La delgada línea ‘antisistema’

    Juan Carmona de Cózar. Abogado. Ex alcalde

    ¿Soy un antisistema o simplemente no me gusta este sistema?.

    ¿Existe otro sistema que no sea la anarquía, la rebelión, la destrucción, el caos, en definitiva, la revolución?

    No tengo respuestas, solo apunto reflexiones. Los ‘compañeros’ trabajadores del metal, ¿han jodido la vida a todo el mundo durante una semana por un 2% de aumento salarial, que no alcanza siquiera la inflación?  Un 2% que les iban a dar de todos modos. Al principio de mi vida laboral fui también abogado de UG y viví luchas sindicales tremendas que lograron cambiar muchas condiciones laborales inaceptables que venían de la época anterior. ¿Pero esto?

    ¿Era necesario afectar tanto y tan gravemente a la vida de la gente?

    Y a una ciudad como La Línea, donde apenas existe industria, ni del sector del metal ni de ningún sector. ¿Y el Ayuntamiento?
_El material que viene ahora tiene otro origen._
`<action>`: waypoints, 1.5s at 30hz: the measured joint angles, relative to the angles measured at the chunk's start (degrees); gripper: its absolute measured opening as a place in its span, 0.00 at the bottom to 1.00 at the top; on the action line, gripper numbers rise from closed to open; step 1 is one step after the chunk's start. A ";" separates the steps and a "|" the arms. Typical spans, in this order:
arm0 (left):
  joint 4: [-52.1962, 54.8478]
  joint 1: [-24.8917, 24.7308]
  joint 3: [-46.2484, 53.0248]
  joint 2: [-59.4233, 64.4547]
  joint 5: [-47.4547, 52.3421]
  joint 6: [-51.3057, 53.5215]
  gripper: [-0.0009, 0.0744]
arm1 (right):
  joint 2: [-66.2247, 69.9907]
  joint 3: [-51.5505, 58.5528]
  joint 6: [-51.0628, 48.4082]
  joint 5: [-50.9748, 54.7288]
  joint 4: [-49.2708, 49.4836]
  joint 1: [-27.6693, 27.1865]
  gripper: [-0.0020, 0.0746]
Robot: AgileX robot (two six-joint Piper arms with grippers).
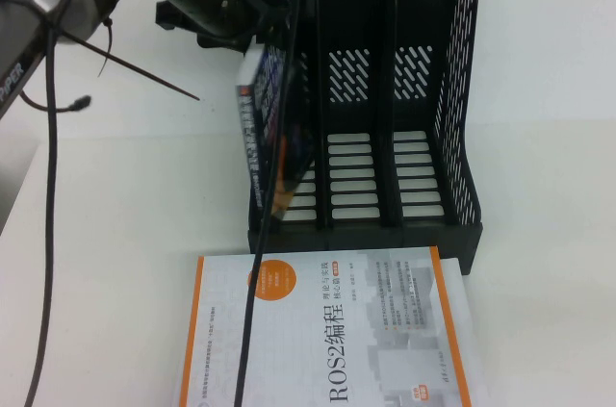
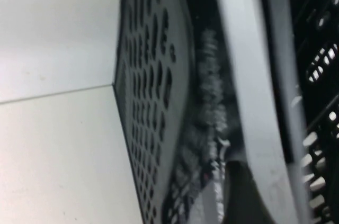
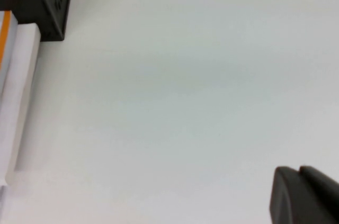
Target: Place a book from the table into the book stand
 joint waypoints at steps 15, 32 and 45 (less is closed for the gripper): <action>2.20 2.29 -0.04 -10.71 0.26 2.37 0.06 | -10.69 3.24 -3.45 -3.76 2.23 0.00 0.03; -36.50 -5.02 46.51 -42.30 -35.40 49.50 0.01 | -22.42 21.69 -2.21 -28.59 8.22 0.00 0.03; -49.79 -7.91 71.51 -55.65 -44.53 66.90 0.01 | -22.42 21.69 3.90 -27.10 8.22 0.00 0.03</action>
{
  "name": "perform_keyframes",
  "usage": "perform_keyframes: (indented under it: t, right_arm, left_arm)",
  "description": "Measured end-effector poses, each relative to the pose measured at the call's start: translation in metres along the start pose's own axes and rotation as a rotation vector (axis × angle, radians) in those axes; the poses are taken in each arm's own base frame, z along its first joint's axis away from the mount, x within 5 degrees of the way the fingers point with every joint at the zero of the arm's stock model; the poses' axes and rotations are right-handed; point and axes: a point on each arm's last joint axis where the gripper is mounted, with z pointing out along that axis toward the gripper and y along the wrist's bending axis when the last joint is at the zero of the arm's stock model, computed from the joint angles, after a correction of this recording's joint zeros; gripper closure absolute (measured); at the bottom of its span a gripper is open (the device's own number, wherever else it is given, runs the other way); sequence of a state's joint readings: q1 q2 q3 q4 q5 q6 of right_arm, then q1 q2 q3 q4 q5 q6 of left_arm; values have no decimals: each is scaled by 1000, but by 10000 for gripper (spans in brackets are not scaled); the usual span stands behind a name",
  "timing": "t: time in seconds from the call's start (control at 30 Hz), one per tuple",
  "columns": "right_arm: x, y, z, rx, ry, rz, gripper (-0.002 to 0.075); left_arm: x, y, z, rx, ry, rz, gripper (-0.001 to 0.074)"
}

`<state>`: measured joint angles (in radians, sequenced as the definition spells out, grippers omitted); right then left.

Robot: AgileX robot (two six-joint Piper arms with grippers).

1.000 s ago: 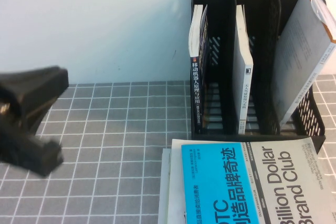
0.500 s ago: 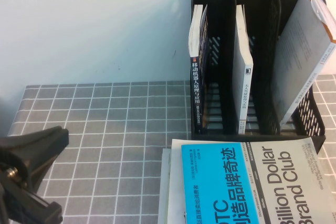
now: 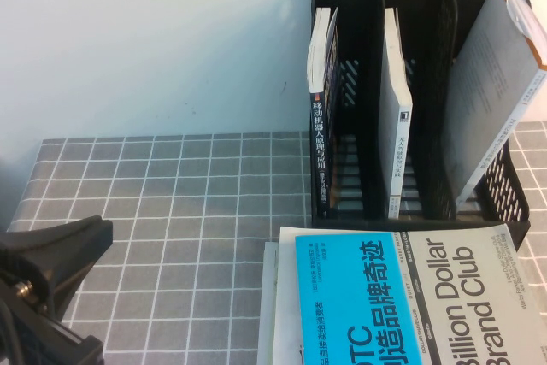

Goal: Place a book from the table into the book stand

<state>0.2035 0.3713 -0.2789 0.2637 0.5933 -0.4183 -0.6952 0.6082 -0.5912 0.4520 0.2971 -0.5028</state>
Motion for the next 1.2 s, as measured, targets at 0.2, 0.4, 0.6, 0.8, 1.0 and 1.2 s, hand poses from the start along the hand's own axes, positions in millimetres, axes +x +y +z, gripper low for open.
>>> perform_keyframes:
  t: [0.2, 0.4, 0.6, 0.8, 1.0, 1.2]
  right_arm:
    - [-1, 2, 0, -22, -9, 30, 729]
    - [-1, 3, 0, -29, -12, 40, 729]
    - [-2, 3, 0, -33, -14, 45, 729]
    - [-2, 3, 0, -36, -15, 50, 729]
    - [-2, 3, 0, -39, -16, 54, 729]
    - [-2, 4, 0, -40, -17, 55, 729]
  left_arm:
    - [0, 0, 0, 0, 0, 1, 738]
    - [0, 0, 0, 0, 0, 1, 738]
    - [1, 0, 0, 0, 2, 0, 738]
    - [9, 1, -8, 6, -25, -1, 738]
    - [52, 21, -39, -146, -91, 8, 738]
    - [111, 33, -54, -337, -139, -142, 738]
No ha dicho ni mu, como si no fuera con él el aislamiento de la ciudad, su bloqueo. ¿Es miedo? 0 como Kichi quiere salir también a quemar contenedores que luego paga la ciudadanía.
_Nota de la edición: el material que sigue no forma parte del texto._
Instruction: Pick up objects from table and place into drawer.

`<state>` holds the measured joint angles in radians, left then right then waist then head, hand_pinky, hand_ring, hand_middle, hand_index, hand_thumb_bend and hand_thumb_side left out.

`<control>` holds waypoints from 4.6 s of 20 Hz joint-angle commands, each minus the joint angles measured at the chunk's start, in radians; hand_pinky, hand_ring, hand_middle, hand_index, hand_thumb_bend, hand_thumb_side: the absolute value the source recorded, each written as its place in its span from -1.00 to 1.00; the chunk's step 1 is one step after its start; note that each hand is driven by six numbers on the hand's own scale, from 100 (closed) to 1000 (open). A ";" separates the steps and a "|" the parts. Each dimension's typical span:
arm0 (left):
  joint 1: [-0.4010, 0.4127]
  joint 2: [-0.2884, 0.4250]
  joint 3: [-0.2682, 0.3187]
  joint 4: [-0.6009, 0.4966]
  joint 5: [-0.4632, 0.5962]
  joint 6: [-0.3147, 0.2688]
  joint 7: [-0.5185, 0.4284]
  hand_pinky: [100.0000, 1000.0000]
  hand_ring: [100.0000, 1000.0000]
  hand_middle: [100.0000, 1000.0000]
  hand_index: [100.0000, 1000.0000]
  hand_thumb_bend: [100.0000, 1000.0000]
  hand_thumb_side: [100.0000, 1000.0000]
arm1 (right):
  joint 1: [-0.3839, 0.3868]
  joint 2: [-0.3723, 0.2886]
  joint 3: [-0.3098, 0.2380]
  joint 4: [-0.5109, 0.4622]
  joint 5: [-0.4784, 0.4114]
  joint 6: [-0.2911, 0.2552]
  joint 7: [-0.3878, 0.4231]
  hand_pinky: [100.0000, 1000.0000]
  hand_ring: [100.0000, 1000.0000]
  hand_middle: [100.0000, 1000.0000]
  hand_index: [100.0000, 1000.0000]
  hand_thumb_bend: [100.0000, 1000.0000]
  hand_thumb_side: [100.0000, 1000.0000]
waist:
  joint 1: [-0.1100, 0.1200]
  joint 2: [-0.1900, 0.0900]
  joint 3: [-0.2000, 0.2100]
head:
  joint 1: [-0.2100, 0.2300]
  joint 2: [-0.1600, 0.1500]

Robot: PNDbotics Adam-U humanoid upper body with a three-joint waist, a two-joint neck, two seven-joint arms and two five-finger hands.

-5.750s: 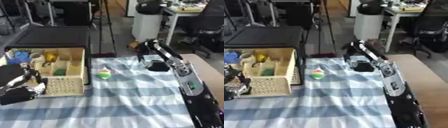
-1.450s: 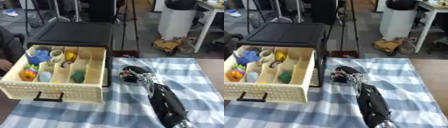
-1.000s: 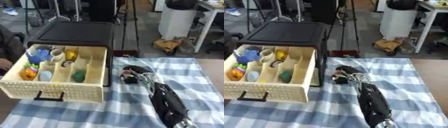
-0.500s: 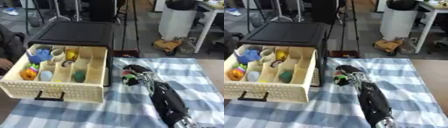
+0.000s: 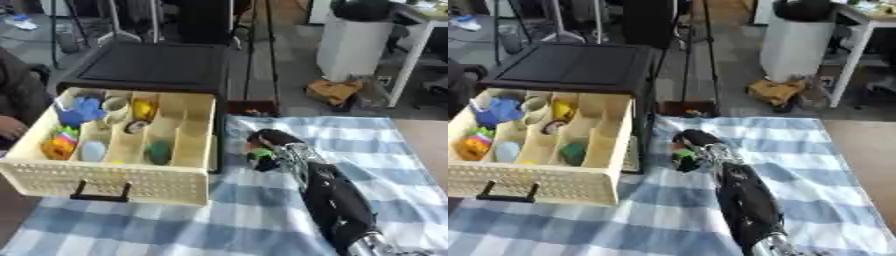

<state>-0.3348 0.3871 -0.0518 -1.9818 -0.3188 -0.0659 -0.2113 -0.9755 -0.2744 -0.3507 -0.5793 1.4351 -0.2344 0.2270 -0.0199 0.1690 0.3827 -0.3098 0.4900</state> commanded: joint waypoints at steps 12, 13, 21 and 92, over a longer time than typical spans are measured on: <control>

    No puede ser, no ha sido por eso. Creo que más bien es un signo, un síntoma del descontento, del ‘antisistema’ latente en la sociedad. De la incipiente rebelión.

    ¿Será por la Administración Pública? (toda ella) que nos niega el contacto personal y nos relega a la ‘cita previa’, los trámites online, la firma electrónica, la atención telefónica, la burocracia cada vez más inaccesible (por más que los políticos hablan de su simplificación: “bla bla bla”). ¿Es que ‘el sistema’ opera autónomamente y ellos no son capaces de controlarlo, o no saben de lo que hablan?

    Los bancos, las empresas que nos suministran los servicios, los distintos operadores, etc. Más de lo mismo.

    Lo único cada día más fácil es comprar. Incrementar el consumismo por las redes.

    Todo esto que está pasando es ‘la tercera ola’ a la que me refería en anteriores artículos. Pues no nos gusta.

    Siempre he sido ‘sistema’ puro y duro. Pero ahora, me pierdo, algo en mi se rebela. ¿Sirve de algo o simplemente me estoy haciendo viejo? No sé qué pasa, pero no me gusta.

    Me es urgente acudir a los clásicos, a la filosofía. Debo buscar explicaciones. Empezaré con Ortega: La Rebelión de las Masas. Está por ahí, en mi biblioteca. A lo mejor me da luz. De entrada, cito un párrafo, escrito en 1927:

    “Ni este volumen ni yo somos políticos. El asunto de que aquí se trata es previo a la política y pertenece a su subsuelo. La misión del intelectual es opuesta a la del político. El intelectual aspira, con frecuencia en vano, a aclarar un poco las cosas, mientras que la del político suele consistir en confundirlas más de lo que estaban. Ser de izquierda es, como ser de la derecha, una de las infinitas maneras que el hombre puede elegir para ser un imbécil”.